We waited until shortly past midnight. That’s when we heard the first shots booming up out of the bog. There were four of them in rapid order. Then four more. Then it was silent.

A short time later we climbed the stairs and went to bed. We didn’t speak. We just lay there in the dark, the moon streaming through the casements, a naked branch scratching along beneath the eaves, and listening to each other breathe.

I tried to think of him as he’d looked that day, that wraith-like figure swaddled in mist. But I couldn’t reconstruct his face—not a feature of it—not even those icy blue eyes staring determinedly westward.

At a certain point I heard Alice sob. It was brief and over in a moment. She turned and stifled the rest of it into her pillow. Then there was nothing but the trembling of the mattress beneath her.

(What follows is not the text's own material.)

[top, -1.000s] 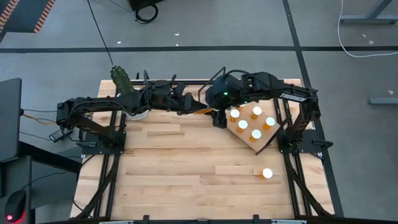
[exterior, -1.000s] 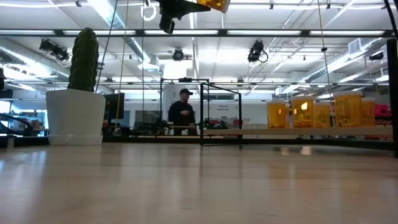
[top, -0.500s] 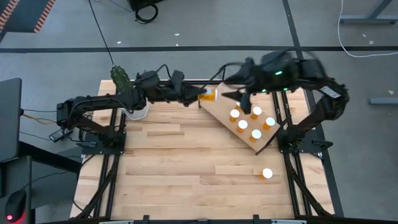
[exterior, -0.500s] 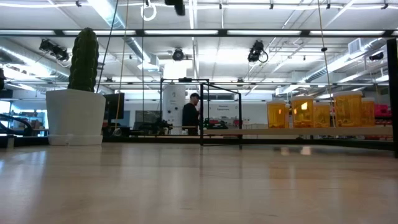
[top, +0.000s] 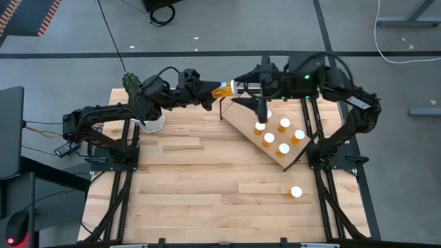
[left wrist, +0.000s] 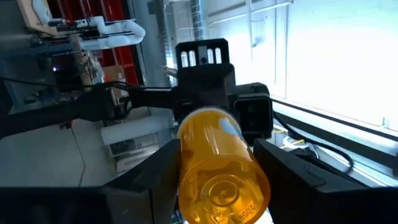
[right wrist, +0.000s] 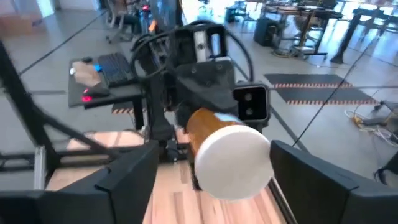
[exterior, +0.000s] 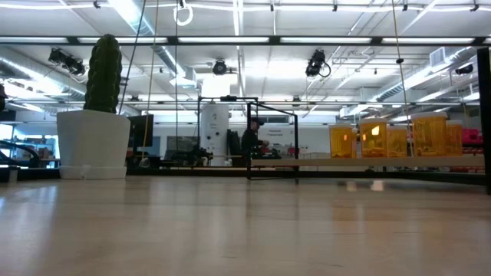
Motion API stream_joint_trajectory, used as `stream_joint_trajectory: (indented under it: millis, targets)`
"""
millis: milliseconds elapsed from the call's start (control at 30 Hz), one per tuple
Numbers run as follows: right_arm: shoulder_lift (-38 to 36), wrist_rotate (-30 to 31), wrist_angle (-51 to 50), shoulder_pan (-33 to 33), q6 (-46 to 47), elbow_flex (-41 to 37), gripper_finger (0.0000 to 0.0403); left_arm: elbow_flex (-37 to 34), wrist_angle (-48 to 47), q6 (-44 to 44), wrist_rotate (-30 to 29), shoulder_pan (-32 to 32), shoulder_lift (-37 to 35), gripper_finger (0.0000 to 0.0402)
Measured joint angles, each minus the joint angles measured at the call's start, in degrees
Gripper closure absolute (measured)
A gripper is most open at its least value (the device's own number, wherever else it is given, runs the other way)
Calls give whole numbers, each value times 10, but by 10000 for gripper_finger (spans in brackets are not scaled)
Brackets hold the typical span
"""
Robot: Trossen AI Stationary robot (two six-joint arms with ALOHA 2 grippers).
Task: Pick and place medicine bottles onto shelf by color
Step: Put the orange pill bottle to the left on the shelf
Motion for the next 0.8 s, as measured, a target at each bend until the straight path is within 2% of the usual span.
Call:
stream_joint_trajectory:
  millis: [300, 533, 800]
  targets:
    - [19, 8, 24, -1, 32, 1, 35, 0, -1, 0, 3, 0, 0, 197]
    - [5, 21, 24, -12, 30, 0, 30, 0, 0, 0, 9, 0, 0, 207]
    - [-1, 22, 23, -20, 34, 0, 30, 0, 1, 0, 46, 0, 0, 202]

I don’t know how many hours were spent that way, and though we never spoke or touched each other, we were curiously together that night—more together than we’d been in a long time. Together with our guilt and cur self-disgust, with our hate for each other, and with our pity.

What came next is hard to say. Alice has her version. I have mine. We both agree that it started with the sound of footsteps. You could hear them coming at a run from the direction of the woods and churning heavily up through the garden in the back. Then they were outside the door, and the next thing we heard was the well-known jiggle of the key and click of the bolts in the cellar door, the hinges squealing open, and then the dull thud of the door closing.

Alice was sitting bolt upright in bed, the whites of her eyes glowing in the dark. I recall lying there, wanting to say, “He’d dead. He’s dead. Don’t worry. He’s dead,” but finding no voice with which to say it. Instead, a sour little puff of air rose from my throat, and I just lay there panting and winded on the pillow.